▶ **Exercise instructions**: Take the data below and copy exactly the lines starting at the one with "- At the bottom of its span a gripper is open" and finishing at the one with "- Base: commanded", both included.

▶ **Material provided**:

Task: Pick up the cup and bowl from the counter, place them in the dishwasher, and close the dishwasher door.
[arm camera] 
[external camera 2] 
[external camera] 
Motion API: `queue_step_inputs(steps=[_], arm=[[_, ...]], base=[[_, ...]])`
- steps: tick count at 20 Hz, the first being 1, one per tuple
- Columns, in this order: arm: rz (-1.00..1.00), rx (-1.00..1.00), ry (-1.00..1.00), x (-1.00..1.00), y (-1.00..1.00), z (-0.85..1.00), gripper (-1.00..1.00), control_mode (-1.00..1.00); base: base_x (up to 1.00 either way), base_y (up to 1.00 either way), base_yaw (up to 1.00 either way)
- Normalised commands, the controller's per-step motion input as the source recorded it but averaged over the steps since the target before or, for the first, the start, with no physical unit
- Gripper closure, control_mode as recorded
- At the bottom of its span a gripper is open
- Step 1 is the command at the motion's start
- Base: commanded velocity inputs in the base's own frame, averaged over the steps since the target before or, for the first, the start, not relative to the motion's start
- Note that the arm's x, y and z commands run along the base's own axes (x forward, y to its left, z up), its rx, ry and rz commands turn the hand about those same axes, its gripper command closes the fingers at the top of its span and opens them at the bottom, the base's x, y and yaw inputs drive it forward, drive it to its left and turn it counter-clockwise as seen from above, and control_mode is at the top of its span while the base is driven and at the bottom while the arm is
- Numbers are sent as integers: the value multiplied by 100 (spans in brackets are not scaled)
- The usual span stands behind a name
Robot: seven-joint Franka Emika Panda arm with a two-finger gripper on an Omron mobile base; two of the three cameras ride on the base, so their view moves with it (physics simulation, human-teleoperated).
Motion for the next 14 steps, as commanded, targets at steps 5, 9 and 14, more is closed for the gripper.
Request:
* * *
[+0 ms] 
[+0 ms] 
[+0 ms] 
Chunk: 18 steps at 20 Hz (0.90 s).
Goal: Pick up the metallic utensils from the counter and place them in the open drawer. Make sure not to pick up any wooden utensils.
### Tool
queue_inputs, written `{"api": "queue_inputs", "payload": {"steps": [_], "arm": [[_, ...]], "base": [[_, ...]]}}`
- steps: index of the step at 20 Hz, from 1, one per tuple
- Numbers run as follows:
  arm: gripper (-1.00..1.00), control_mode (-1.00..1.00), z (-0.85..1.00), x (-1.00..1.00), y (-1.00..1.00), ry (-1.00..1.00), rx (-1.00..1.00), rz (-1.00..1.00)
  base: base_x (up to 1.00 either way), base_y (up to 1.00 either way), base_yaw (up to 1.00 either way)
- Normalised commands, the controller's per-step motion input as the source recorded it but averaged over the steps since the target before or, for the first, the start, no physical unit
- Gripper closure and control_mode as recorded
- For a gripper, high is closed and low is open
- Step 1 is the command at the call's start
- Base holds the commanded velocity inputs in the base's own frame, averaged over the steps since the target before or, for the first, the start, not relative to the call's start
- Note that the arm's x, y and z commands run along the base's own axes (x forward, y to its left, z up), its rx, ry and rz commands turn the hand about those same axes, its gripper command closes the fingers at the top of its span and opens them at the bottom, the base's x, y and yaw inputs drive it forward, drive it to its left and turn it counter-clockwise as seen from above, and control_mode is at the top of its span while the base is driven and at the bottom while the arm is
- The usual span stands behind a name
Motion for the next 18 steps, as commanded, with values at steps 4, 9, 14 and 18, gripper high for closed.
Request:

▶ **Response**:
- At the bottom of its span a gripper is open
- Step 1 is the command at the motion's start
- Base: commanded velocity inputs in the base's own frame, averaged over the steps since the target before or, for the first, the start, not relative to the motion's start

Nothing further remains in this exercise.